Instructions for the task: What lines in the listing include "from"? Return a copy of each.

Provided data:
========================================================================
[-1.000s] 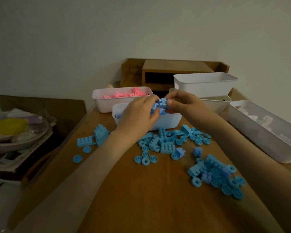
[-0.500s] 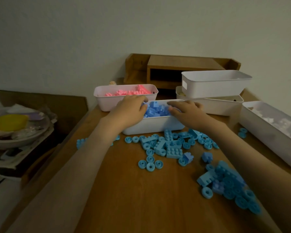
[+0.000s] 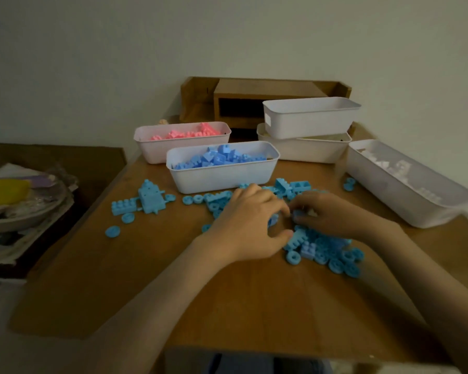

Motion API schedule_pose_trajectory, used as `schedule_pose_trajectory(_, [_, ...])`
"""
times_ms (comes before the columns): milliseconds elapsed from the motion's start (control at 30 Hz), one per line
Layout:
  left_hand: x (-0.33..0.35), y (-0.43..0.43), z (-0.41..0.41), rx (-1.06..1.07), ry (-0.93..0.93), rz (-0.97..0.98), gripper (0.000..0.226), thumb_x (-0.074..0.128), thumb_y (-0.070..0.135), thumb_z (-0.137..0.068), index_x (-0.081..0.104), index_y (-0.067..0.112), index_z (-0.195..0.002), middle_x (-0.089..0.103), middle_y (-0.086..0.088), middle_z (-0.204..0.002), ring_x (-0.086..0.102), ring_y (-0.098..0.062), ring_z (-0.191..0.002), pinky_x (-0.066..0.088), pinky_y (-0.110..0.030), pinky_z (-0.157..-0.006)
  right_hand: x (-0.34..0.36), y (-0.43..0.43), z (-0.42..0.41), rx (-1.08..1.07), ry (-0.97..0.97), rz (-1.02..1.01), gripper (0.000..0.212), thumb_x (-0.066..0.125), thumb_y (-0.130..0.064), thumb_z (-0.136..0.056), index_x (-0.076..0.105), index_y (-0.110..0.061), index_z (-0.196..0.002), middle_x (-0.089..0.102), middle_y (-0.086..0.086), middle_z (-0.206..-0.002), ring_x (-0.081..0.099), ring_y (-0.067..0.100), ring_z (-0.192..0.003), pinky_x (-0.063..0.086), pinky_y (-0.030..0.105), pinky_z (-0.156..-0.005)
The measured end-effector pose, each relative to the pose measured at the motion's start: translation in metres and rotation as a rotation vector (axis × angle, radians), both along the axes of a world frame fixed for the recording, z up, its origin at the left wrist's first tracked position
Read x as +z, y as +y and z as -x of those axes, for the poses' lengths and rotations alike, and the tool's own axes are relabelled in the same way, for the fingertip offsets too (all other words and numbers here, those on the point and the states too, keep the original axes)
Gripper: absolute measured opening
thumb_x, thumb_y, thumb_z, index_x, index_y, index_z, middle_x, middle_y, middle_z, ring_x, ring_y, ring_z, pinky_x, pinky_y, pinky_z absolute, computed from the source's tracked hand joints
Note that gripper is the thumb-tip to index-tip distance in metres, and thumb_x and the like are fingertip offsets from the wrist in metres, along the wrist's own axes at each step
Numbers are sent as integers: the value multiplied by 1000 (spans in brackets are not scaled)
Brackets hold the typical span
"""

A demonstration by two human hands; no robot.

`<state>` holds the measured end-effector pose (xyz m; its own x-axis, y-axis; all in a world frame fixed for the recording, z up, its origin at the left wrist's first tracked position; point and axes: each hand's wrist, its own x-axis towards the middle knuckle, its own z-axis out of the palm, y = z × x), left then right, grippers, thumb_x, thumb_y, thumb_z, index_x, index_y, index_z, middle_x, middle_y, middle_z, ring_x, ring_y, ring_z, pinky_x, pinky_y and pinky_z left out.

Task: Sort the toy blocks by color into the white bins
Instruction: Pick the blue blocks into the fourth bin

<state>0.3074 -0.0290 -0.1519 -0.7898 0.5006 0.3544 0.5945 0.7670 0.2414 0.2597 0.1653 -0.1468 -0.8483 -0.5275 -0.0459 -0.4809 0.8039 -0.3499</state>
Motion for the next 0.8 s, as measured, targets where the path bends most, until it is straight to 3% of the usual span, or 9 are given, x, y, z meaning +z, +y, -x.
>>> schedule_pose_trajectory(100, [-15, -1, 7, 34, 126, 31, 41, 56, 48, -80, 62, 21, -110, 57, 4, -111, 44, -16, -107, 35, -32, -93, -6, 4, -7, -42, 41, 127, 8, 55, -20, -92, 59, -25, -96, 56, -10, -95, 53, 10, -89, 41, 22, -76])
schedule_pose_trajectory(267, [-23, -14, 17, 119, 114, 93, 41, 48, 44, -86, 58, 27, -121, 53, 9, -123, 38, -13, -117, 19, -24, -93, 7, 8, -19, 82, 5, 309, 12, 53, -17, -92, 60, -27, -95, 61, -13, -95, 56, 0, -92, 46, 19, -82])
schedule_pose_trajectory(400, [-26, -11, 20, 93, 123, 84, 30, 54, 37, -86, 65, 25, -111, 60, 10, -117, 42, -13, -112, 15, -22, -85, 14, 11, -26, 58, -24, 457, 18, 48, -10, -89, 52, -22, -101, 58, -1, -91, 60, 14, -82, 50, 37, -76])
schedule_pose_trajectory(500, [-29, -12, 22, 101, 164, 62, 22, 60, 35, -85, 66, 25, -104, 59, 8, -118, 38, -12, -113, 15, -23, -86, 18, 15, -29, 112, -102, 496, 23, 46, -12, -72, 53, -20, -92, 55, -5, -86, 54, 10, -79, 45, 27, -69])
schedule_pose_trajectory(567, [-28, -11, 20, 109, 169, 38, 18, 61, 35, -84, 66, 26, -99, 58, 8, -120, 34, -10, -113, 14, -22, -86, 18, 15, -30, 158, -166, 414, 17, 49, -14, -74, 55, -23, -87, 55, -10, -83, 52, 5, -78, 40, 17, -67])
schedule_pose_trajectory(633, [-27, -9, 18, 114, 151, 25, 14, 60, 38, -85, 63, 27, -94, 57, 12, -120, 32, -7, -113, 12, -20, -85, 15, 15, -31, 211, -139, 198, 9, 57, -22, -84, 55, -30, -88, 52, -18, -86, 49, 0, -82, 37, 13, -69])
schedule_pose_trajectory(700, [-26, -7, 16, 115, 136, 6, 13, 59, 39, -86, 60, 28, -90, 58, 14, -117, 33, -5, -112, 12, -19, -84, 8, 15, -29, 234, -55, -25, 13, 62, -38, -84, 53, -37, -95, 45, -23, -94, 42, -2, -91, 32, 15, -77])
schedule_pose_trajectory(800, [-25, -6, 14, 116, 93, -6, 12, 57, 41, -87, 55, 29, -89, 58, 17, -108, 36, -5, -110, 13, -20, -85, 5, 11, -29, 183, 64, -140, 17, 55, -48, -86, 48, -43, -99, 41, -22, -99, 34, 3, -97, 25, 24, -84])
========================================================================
Exercise answer:
times_ms (comes before the columns): milliseconds elapsed from the motion's start (control at 30 Hz), one per line
thumb_x, thumb_y, thumb_z, index_x, index_y, index_z, middle_x, middle_y, middle_z, ring_x, ring_y, ring_z, pinky_x, pinky_y, pinky_z absolute, computed from the source's tracked hand joints
Note that gripper is the thumb-tip to index-tip distance in metres, and thumb_x and the like are fingertip offsets from the wrist in metres, along the wrist's own axes at each step

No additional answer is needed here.